KÂFİRÛN SURESİ


Ayet Getir
109-KÂFİRÛN 3. Ayet

وَلَا أَنتُمْ عَابِدُونَ مَا أَعْبُدُ

Ve lâ entum âbidûne mâ a’bud(a’budu).

Bayraktar Bayraklı

(1-5) De ki: Ey kâfirler! Sizin taptıklarınıza ben tapmam. Siz de benim taptığıma tapıcılar değilsiniz. Ben asla sizin taptıklarınıza tapacak değilim.
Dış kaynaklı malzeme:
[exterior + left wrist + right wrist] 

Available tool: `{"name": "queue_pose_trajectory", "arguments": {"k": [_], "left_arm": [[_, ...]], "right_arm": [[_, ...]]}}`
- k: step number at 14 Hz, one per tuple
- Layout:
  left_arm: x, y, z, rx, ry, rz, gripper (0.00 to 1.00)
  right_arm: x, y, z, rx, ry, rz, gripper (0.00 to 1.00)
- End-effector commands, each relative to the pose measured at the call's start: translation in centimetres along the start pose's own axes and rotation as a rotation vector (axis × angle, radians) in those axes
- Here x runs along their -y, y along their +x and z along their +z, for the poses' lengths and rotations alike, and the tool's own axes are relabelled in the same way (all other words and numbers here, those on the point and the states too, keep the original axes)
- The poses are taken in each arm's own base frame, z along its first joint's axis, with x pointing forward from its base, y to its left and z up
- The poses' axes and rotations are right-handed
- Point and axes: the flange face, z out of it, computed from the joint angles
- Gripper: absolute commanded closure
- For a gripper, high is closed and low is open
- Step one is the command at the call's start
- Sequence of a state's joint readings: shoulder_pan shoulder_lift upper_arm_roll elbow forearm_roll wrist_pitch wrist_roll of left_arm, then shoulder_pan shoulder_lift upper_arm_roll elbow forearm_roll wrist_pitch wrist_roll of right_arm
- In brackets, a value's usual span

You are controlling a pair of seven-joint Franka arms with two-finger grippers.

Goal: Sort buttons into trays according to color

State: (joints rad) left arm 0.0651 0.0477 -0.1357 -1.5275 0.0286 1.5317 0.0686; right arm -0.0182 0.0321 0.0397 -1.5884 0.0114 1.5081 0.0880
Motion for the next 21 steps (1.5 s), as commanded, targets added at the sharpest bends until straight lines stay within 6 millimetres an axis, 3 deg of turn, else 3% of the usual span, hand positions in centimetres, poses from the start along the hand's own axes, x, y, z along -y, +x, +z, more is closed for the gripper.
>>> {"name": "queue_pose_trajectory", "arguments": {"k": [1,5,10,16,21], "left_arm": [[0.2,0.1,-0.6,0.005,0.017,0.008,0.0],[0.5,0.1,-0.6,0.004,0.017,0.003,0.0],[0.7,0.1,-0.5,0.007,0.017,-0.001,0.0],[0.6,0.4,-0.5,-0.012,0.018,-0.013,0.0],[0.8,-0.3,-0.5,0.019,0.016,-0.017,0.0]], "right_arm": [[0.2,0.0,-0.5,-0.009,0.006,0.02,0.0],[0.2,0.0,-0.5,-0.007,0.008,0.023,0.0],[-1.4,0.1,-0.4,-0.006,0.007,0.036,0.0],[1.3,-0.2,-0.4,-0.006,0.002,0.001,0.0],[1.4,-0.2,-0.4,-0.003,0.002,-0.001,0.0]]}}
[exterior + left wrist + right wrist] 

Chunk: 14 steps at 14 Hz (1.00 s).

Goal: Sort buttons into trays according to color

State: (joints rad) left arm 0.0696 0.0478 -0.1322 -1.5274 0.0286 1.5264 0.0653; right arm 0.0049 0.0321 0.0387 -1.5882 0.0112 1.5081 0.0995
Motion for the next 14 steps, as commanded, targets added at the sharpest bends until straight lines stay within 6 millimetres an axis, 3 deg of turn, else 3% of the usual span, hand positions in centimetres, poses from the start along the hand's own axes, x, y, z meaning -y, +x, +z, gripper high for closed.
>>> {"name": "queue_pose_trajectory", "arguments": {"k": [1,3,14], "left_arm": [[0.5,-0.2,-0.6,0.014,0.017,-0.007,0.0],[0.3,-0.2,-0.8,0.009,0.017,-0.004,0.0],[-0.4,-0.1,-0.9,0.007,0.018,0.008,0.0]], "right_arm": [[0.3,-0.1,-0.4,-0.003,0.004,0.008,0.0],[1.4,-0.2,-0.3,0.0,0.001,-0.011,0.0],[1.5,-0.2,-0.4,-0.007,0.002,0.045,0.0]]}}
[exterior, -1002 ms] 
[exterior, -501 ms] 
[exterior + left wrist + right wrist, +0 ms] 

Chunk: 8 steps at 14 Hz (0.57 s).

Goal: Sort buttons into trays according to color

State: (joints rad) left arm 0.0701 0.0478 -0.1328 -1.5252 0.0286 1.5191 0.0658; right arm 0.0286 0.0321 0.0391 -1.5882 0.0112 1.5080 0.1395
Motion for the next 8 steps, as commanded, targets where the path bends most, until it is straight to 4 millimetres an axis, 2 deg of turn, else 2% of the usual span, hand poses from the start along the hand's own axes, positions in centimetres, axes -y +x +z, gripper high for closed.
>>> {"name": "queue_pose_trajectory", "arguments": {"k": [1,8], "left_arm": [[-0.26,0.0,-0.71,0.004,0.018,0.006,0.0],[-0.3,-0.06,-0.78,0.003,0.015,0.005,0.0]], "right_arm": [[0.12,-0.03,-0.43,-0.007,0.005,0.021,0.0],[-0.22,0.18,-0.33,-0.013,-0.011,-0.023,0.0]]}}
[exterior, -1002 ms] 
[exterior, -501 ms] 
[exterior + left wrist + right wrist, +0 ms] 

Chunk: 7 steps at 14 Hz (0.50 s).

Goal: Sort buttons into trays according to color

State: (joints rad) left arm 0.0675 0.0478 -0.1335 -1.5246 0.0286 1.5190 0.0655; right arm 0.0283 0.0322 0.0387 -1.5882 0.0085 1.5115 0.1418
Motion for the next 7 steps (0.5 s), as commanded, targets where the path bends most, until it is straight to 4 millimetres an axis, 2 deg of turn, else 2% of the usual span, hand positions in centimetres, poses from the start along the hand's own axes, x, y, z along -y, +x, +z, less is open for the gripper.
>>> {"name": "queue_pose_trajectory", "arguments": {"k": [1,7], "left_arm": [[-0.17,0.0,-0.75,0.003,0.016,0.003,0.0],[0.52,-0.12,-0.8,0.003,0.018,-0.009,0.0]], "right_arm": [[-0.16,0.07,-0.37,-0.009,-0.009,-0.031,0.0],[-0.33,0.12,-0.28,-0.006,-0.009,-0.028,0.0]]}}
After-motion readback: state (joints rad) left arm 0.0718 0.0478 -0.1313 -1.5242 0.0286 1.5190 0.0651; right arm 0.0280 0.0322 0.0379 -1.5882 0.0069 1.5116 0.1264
Siz de benim taptığıma tapacak değilsiniz.


Edip Yüksel

“Siz de benim hizmet ettiğime hizmet etmezsiniz.“


Erhan Aktaş

Siz de benim kulluk ettiğime kulluk etmezsiniz.


Muhammed Esed

siz de tapmazsınız benim taptığıma.


Mustafa İslamoğlu

siz de benim kul olduğuma kulluk edecek değilsiniz!


Süleyman Ateş

Siz de benim yaptığım ibâdeti yapmazsınız.


Süleymaniye Vakfı

Siz de kulluk etmezsiniz benim kul olduğuma!


Yaşar Nuri Öztürk

Siz de ibadet etmezsiniz benim ibadet ettiğime.


Ayetin Tefsiri

 

MEAL

2.) Asla kul olacak değilim sizin kul olduğunuz şeylere,3

3.) siz de benim kul olduğuma kulluk edecek değilsiniz!4

(M.İ)

2.) Ben sizin ibadet ettiğiniz şeylere asla ibadet etmem.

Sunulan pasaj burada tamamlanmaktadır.